+++ Records to process +++

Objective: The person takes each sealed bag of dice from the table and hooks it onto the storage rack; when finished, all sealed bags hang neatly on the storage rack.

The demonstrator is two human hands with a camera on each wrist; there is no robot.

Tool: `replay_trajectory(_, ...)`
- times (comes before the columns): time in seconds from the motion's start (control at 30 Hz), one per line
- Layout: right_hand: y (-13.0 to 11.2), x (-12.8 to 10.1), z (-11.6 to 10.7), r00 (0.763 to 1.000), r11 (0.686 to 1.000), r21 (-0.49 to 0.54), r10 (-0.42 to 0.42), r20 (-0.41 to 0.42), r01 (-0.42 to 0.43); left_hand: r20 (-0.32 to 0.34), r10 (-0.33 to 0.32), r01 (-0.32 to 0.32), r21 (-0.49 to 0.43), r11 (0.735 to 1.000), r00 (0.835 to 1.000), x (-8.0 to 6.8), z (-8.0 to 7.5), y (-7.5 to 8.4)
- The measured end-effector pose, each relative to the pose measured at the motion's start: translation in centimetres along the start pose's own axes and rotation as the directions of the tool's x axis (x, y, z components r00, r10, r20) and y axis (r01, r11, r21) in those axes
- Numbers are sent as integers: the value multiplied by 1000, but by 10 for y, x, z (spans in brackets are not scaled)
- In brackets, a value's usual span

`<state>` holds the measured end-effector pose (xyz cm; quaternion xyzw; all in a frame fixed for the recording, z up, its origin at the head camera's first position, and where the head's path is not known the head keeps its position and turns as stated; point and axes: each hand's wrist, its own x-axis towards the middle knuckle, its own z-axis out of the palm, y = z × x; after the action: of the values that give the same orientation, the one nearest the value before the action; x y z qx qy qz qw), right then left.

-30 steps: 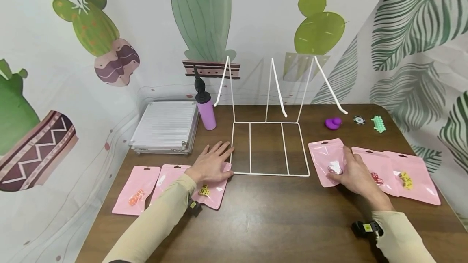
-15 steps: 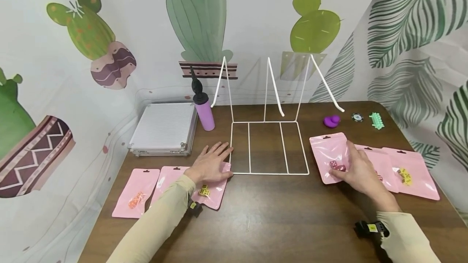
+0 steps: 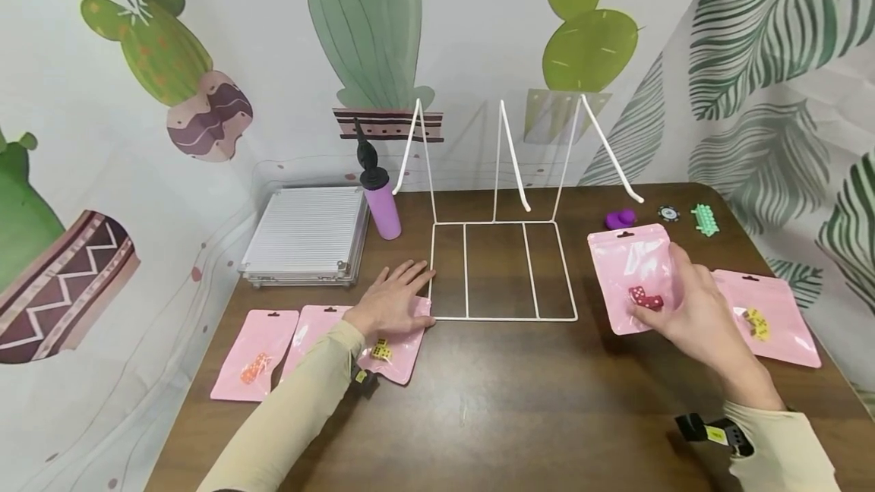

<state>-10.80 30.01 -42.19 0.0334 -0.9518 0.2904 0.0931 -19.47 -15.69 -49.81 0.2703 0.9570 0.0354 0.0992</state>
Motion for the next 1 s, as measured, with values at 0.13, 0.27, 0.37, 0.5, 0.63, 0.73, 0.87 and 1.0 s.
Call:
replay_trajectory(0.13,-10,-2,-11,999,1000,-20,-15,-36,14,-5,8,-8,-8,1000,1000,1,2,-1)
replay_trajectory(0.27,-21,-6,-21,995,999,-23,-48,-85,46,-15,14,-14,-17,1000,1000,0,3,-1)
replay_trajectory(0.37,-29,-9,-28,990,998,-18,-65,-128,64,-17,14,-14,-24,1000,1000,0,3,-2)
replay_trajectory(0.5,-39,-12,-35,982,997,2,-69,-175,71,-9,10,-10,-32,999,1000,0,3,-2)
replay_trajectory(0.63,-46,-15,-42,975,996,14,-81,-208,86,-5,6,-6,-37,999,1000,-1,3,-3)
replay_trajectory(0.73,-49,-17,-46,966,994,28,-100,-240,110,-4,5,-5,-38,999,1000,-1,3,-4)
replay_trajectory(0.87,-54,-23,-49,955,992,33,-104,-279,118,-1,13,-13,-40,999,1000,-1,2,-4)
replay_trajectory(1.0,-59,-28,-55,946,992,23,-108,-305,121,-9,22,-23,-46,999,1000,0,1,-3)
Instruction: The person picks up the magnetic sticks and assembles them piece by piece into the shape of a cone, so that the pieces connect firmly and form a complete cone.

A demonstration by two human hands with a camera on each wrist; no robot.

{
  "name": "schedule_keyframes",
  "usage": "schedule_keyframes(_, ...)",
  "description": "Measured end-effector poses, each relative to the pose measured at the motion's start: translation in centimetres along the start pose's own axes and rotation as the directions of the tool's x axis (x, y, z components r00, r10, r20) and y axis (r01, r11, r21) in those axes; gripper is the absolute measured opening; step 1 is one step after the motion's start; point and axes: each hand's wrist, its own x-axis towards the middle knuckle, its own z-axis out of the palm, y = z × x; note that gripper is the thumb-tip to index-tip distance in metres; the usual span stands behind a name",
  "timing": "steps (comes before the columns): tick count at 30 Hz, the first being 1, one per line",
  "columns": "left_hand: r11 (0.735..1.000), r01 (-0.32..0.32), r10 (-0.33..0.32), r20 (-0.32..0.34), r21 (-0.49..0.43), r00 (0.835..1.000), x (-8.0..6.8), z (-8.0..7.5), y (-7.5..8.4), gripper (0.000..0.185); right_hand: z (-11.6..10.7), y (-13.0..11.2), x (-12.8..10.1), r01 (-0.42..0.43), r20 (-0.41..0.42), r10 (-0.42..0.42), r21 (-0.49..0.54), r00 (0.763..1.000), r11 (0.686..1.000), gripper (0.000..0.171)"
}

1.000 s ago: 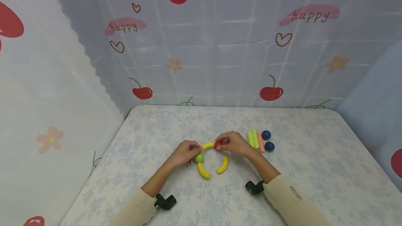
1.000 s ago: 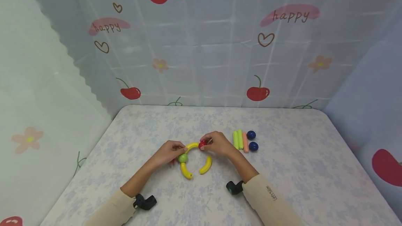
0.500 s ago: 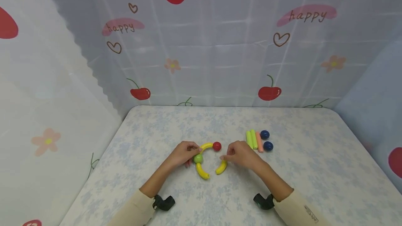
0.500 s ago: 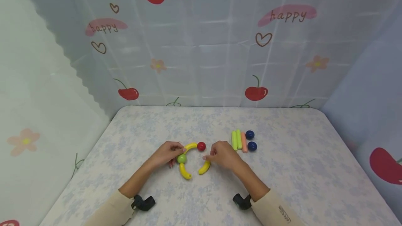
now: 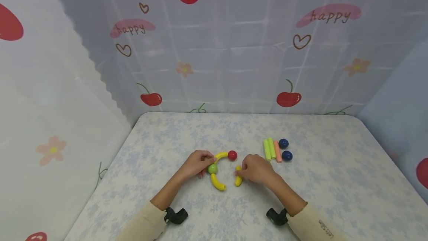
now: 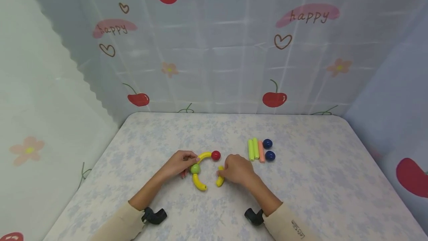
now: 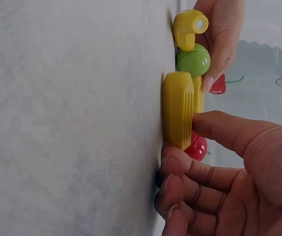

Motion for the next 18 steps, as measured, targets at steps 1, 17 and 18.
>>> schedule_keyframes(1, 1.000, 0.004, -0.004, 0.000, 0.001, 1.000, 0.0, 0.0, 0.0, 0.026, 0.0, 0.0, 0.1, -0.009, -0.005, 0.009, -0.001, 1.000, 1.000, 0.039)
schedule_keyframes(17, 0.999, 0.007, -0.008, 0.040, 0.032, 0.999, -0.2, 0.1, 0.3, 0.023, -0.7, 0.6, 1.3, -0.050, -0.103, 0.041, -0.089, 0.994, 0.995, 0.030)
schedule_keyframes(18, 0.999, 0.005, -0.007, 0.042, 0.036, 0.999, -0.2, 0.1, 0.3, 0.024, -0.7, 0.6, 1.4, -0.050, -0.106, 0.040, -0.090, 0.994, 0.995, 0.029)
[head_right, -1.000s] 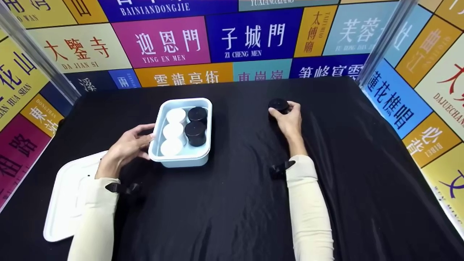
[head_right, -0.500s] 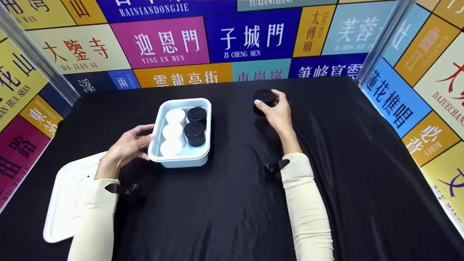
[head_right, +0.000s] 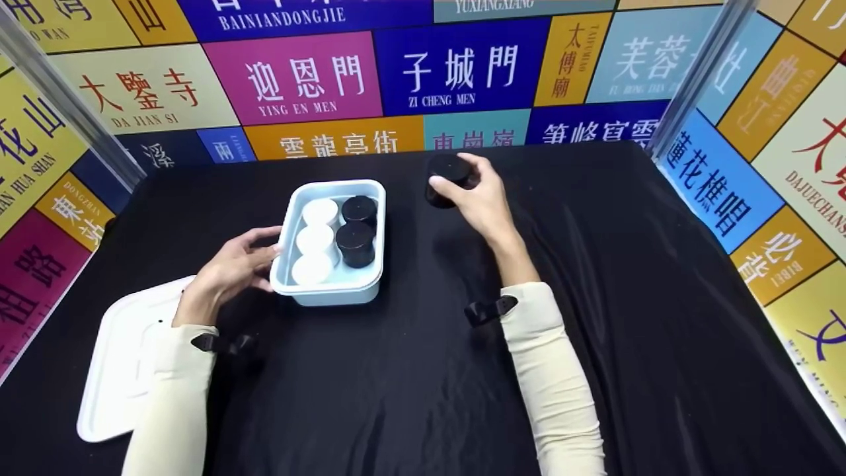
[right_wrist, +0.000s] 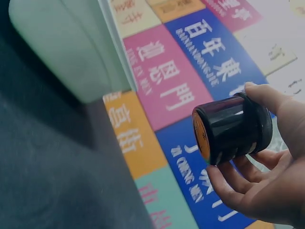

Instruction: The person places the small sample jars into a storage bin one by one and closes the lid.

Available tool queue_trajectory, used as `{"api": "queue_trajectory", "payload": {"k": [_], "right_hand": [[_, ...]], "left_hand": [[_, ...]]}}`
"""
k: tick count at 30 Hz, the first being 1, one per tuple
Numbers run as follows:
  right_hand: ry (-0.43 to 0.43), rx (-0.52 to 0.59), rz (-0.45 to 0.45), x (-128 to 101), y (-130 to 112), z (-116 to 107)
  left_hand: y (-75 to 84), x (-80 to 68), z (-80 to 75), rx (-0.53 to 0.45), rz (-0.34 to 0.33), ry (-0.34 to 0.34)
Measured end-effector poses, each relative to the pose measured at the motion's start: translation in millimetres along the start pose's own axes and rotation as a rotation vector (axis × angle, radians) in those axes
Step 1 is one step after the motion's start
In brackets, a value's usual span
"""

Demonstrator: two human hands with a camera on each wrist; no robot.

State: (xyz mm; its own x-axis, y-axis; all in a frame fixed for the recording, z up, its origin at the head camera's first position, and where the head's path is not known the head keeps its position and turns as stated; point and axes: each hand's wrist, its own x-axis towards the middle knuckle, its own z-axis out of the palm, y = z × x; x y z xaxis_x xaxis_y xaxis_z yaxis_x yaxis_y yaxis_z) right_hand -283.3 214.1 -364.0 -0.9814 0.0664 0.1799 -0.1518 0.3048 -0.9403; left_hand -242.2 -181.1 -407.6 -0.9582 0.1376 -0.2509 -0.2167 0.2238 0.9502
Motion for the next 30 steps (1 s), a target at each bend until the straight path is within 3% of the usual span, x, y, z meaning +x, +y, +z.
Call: {"api": "queue_trajectory", "payload": {"k": [4, 10, 17, 30], "right_hand": [[-0.037, 0.030, -0.045, -5, -11, 8], [-0.115, -0.009, -0.095, -12, -23, 19], [-0.247, -0.109, -0.133, -22, -32, 36], [-0.489, -0.193, -0.150, -35, -40, 67]], "left_hand": [[0.4, 0.5, 0.0, -0.009, 0.004, 0.001], [1.8, 0.1, 0.5, 0.000, 0.008, 0.001], [1.6, -0.8, 0.3, -0.006, 0.012, -0.004], [0.7, -0.7, 0.5, -0.021, 0.009, -0.011]]}}
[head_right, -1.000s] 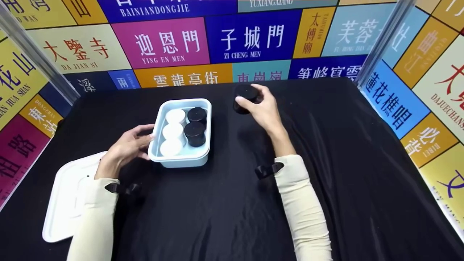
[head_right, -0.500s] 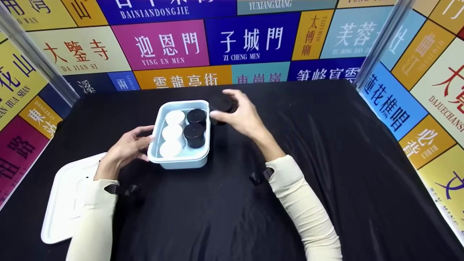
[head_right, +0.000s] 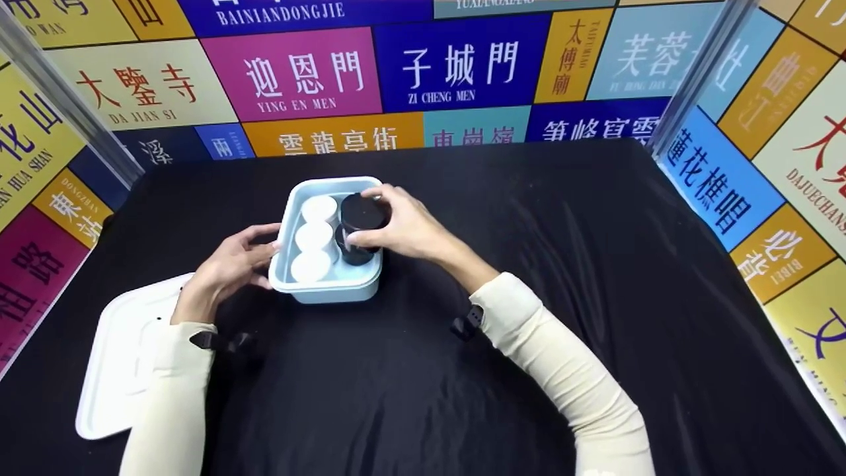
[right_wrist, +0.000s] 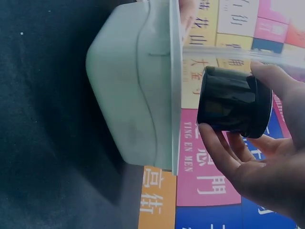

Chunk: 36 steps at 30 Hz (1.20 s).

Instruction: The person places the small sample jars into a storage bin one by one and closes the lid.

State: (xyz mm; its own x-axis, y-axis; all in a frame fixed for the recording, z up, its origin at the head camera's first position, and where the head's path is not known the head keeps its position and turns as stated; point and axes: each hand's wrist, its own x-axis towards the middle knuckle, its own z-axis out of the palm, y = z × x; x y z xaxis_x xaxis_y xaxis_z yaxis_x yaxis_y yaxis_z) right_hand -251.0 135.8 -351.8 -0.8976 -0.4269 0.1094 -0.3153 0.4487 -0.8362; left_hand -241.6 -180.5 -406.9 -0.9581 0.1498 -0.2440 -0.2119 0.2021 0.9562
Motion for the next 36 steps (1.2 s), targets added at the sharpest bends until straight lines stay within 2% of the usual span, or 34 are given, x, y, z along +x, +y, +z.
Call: {"api": "queue_trajectory", "payload": {"k": [6, 13, 22, 36], "right_hand": [[-0.076, -0.044, 0.011, 4, -9, 6], [-0.148, -0.192, 0.014, 11, -15, 11], [-0.294, -0.342, -0.041, 19, -24, 14], [-0.429, -0.444, -0.078, 28, -22, 19]], "left_hand": [[1.3, -0.8, -0.7, 0.007, 0.004, 0.000], [2.7, -1.0, -0.3, 0.015, 0.006, -0.002], [0.7, -0.9, -1.5, 0.001, 0.003, 0.007], [-0.8, 0.2, -0.5, -0.005, 0.006, 0.001]]}}
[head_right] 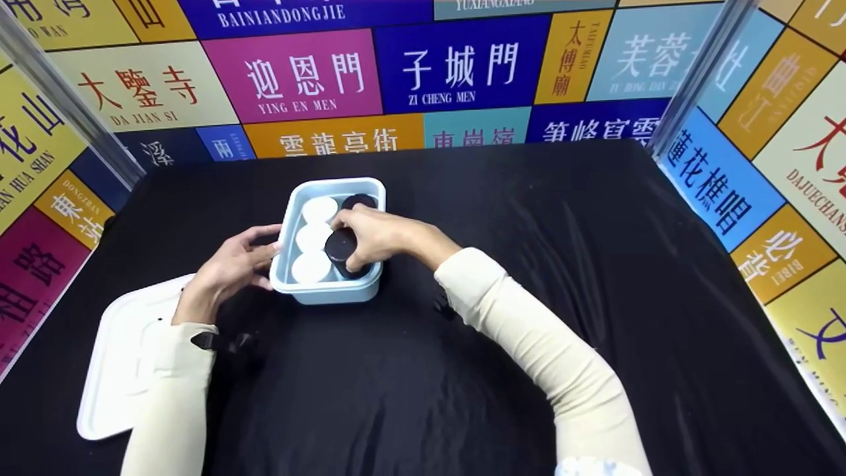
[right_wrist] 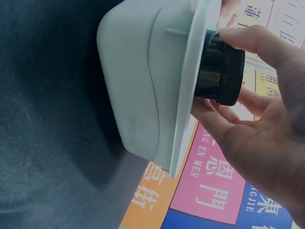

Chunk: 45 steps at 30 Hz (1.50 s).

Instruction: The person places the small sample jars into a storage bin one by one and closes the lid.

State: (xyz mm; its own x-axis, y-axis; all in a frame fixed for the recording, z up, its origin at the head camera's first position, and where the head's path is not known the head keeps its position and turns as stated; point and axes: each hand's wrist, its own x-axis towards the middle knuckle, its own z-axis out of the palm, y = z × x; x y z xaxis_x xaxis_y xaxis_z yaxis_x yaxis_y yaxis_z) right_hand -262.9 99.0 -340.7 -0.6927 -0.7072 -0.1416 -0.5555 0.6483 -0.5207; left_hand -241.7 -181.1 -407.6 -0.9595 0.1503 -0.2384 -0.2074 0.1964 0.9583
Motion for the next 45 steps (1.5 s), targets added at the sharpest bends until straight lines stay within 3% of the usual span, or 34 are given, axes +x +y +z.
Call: {"api": "queue_trajectory", "payload": {"k": [11, 23, 36, 40, 45], "right_hand": [[-0.060, -0.109, 0.019, 7, -1, 4], [-0.055, -0.236, -0.045, 12, 0, 14], [-0.076, -0.220, -0.033, 12, -5, 10], [0.006, -0.152, -0.052, 11, -14, 10], [0.237, 0.076, -0.089, 8, -31, 27]], "left_hand": [[-0.1, -1.4, -0.6, -0.012, 0.001, 0.001], [0.1, 0.3, 0.5, -0.014, -0.005, -0.008], [3.9, -1.4, 1.9, 0.040, -0.008, 0.005], [5.2, -7.3, -6.4, 0.108, -0.028, 0.016], [13.3, -21.6, -39.9, 0.263, -0.046, 0.074]]}}
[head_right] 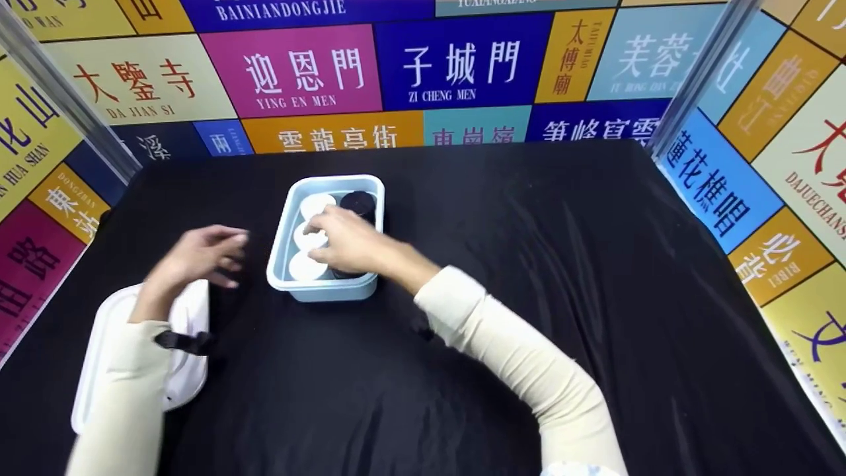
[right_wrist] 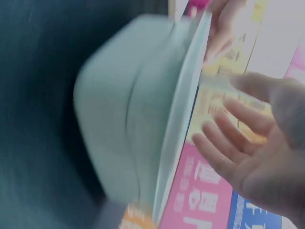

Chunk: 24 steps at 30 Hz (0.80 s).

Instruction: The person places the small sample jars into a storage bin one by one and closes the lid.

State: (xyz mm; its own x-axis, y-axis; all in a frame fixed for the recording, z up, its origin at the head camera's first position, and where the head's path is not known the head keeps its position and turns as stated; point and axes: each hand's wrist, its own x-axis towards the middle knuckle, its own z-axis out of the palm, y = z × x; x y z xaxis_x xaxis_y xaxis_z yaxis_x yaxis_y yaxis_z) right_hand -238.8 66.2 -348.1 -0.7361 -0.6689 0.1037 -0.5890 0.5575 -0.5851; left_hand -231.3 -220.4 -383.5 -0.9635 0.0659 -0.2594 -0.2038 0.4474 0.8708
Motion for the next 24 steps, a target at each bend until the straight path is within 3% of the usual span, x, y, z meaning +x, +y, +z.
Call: {"api": "queue_trajectory", "payload": {"k": [4, 9, 13, 16, 20, 24], "right_hand": [[0.076, 0.277, -0.018, -2, -18, 22], [0.001, 0.557, 0.030, -2, -40, 45], [-0.075, 0.737, 0.103, 0, -57, 66], [-0.112, 0.823, 0.131, 4, -65, 85], [-0.142, 0.847, 0.178, 12, -72, 110], [-0.175, 0.886, 0.240, 22, -73, 131]], "left_hand": [[-5.5, -19.1, -36.2, 0.169, -0.001, 0.084], [-18.5, -42.6, -69.5, 0.404, -0.044, 0.189], [-33.7, -58.7, -87.2, 0.534, -0.119, 0.202], [-44.8, -69.9, -98.4, 0.558, -0.231, 0.166], [-60.0, -82.5, -115.0, 0.553, -0.338, 0.108], [-76.1, -90.2, -128.3, 0.428, -0.382, 0.030]]}}
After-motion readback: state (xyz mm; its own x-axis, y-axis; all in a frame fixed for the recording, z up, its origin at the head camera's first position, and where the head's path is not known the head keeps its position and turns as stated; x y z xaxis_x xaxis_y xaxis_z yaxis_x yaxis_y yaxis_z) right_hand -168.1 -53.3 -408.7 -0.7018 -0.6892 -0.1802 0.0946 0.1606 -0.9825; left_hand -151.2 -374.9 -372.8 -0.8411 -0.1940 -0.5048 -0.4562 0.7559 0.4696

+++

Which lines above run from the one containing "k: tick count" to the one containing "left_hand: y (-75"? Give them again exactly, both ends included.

k: tick count at 30 Hz, the first being 1, one per tuple
Numbers run as follows:
  right_hand: ry (-0.43 to 0.43), rx (-0.52 to 0.59), rz (-0.45 to 0.45), x (-128 to 101), y (-130 to 112), z (-116 to 107)
  left_hand: y (-75 to 84), x (-80 to 68), z (-80 to 75), rx (-0.53 to 0.45), rz (-0.34 to 0.33), ry (-0.34 to 0.34)

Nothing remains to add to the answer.